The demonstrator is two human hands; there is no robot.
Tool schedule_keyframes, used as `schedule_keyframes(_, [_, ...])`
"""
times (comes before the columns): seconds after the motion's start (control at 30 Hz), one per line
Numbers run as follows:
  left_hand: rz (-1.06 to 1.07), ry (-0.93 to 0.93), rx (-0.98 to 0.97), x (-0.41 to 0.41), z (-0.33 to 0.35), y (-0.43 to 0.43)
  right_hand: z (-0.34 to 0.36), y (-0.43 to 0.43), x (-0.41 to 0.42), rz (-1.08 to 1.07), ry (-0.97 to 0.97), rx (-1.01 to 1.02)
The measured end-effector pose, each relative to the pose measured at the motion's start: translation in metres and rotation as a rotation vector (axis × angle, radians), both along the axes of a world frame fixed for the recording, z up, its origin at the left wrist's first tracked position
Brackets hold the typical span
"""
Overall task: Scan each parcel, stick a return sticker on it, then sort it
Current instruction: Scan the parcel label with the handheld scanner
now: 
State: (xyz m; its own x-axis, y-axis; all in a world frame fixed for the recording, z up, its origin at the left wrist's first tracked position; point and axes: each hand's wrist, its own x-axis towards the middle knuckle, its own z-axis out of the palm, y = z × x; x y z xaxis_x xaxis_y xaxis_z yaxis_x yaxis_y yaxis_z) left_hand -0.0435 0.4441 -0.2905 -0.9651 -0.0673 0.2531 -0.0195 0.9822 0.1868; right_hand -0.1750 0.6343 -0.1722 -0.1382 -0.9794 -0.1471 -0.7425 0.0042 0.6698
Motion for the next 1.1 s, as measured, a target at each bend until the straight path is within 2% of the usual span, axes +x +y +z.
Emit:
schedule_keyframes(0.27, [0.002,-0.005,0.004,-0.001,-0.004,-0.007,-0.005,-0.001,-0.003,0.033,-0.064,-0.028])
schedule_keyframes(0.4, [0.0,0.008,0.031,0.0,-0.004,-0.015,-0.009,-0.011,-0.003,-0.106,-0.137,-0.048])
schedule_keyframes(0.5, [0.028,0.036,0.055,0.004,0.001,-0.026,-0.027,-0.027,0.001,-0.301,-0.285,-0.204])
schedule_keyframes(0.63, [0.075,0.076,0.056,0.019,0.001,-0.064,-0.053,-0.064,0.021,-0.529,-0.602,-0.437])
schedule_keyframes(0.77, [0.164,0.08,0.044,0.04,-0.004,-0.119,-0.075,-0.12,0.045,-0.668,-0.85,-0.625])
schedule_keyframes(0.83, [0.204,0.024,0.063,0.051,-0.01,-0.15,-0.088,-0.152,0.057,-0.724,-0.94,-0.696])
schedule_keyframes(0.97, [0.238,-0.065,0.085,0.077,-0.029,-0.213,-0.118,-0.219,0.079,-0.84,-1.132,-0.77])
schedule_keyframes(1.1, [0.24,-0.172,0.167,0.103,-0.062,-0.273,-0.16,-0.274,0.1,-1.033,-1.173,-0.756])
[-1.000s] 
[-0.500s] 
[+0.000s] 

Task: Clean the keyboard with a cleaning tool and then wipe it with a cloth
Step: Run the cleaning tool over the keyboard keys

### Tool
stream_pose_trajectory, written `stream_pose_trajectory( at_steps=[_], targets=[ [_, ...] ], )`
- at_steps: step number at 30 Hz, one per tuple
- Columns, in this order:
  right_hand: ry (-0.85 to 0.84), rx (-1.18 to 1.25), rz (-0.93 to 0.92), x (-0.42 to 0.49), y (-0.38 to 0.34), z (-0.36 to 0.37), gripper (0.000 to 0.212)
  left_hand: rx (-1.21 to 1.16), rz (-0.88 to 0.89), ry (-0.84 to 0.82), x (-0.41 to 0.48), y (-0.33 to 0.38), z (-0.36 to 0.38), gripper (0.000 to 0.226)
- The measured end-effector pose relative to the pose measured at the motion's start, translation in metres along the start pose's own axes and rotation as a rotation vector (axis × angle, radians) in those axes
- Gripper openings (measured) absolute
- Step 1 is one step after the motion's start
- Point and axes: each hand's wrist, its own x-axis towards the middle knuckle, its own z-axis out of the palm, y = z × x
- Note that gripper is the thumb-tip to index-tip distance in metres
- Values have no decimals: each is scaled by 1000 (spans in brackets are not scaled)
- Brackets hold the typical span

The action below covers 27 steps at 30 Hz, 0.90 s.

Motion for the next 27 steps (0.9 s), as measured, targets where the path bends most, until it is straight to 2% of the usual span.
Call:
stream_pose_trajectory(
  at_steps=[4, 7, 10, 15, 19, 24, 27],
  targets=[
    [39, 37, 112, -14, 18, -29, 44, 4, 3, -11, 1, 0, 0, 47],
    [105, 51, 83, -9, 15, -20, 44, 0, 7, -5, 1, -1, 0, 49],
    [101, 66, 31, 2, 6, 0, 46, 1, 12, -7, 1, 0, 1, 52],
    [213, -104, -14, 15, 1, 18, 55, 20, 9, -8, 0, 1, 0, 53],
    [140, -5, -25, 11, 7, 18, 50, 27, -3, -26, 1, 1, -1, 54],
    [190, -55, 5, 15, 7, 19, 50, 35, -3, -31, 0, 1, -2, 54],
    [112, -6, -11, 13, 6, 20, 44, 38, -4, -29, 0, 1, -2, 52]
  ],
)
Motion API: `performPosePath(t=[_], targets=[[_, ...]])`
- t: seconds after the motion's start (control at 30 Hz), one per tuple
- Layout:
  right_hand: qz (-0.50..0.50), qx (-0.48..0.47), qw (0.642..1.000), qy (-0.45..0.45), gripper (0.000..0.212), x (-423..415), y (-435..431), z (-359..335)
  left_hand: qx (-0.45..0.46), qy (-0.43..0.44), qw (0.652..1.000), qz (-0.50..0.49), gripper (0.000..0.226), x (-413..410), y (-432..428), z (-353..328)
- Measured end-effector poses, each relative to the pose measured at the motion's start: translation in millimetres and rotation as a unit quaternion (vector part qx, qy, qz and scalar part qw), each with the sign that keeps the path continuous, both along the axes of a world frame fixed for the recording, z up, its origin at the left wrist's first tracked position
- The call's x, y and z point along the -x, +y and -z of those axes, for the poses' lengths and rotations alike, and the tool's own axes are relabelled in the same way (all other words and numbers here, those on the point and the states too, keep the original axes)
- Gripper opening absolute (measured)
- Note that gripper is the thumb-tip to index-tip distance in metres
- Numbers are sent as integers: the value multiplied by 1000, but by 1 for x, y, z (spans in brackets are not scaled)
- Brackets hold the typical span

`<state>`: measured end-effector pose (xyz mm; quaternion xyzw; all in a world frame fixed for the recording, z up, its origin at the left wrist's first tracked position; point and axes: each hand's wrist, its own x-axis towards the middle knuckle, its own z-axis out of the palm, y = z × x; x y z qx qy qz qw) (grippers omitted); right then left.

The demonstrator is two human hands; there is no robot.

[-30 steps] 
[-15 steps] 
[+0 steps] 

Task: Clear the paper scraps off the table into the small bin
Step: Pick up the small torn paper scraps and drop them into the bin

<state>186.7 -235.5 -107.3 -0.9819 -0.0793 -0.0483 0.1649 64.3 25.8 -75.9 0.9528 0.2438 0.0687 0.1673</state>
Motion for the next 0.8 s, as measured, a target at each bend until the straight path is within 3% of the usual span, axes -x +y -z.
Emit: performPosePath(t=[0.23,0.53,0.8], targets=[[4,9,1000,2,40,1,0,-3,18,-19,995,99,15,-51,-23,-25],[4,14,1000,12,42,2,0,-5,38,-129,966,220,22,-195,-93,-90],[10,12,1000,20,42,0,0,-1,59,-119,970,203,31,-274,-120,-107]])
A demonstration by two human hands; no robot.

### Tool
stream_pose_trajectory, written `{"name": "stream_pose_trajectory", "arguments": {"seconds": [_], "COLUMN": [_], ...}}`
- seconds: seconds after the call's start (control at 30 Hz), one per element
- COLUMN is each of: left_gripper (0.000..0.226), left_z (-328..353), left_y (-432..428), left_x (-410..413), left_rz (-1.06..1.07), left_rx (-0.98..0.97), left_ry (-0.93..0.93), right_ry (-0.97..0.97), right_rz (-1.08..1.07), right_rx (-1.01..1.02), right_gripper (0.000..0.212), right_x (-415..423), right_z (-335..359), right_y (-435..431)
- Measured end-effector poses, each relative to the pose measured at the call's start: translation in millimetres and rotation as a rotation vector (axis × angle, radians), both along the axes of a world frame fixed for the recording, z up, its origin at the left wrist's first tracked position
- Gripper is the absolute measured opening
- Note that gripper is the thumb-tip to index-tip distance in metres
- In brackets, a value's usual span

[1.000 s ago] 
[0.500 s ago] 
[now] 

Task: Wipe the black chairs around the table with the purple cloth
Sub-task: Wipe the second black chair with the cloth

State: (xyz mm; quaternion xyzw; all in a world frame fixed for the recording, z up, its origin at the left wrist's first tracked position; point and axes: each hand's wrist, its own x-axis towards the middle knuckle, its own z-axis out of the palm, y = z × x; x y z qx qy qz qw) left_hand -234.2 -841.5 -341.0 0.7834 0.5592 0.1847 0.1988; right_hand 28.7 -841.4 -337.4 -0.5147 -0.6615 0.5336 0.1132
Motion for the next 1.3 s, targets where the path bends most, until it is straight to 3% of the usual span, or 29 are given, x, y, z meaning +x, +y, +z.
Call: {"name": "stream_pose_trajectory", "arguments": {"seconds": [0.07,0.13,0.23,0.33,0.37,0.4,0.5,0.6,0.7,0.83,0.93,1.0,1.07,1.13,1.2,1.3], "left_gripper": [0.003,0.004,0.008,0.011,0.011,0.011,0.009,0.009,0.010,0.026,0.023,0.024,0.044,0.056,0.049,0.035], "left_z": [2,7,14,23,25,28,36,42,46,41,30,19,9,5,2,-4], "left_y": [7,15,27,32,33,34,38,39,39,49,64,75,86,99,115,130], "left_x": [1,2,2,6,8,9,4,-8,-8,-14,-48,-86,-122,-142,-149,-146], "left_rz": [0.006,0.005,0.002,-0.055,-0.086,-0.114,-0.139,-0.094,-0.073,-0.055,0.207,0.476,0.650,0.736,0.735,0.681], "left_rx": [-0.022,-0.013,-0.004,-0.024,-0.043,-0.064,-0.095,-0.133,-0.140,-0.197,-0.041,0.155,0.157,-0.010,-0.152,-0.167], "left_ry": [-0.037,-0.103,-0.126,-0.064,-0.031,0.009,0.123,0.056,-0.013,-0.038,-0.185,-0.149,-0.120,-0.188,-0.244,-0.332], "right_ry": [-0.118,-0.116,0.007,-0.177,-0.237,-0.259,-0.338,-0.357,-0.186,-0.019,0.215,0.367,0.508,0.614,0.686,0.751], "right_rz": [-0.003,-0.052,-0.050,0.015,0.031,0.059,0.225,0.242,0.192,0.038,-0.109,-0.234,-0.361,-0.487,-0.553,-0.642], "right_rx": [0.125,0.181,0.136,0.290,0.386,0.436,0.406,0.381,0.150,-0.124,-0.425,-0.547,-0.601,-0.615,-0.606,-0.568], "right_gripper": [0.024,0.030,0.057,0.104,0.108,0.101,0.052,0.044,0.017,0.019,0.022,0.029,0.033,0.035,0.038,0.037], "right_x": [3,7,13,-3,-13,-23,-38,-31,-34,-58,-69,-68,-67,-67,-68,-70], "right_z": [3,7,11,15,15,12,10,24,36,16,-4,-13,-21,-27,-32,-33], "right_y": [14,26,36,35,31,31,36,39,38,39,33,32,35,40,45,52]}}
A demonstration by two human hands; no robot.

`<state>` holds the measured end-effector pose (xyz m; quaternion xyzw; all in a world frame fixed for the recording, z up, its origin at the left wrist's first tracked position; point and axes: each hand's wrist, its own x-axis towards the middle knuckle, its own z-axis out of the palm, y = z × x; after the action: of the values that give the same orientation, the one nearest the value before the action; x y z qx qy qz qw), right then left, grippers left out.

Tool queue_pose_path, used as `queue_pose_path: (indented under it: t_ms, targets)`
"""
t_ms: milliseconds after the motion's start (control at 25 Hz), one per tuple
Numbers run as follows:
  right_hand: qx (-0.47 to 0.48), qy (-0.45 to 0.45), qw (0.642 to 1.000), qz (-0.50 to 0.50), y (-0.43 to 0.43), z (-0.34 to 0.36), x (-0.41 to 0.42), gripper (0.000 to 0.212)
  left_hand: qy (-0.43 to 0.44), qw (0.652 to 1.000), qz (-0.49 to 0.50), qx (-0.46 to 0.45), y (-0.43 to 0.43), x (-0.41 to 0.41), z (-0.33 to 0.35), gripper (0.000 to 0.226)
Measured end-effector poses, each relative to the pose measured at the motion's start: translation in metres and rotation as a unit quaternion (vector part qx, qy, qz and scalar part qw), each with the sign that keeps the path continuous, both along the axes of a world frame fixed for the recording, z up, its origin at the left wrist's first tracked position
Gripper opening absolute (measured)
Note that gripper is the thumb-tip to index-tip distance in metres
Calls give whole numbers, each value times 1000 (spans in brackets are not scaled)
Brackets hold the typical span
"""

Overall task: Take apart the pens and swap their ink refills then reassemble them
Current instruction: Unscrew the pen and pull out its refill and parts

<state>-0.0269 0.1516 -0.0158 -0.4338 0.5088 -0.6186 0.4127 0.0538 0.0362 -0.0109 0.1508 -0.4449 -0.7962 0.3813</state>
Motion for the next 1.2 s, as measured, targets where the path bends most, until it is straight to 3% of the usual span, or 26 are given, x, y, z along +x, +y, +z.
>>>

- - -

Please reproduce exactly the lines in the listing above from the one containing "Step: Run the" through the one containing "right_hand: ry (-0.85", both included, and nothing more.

Result
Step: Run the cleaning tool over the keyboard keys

### Tool
stream_pose_trajectory, written `stream_pose_trajectory( at_steps=[_], targets=[ [_, ...] ], )`
- at_steps: step number at 30 Hz, one per tuple
- Columns, in this order:
  right_hand: ry (-0.85 to 0.84), rx (-1.18 to 1.25), rz (-0.93 to 0.92), x (-0.42 to 0.49), y (-0.38 to 0.34), z (-0.36 to 0.37), gripper (0.000 to 0.212)

Here is where the answer stops.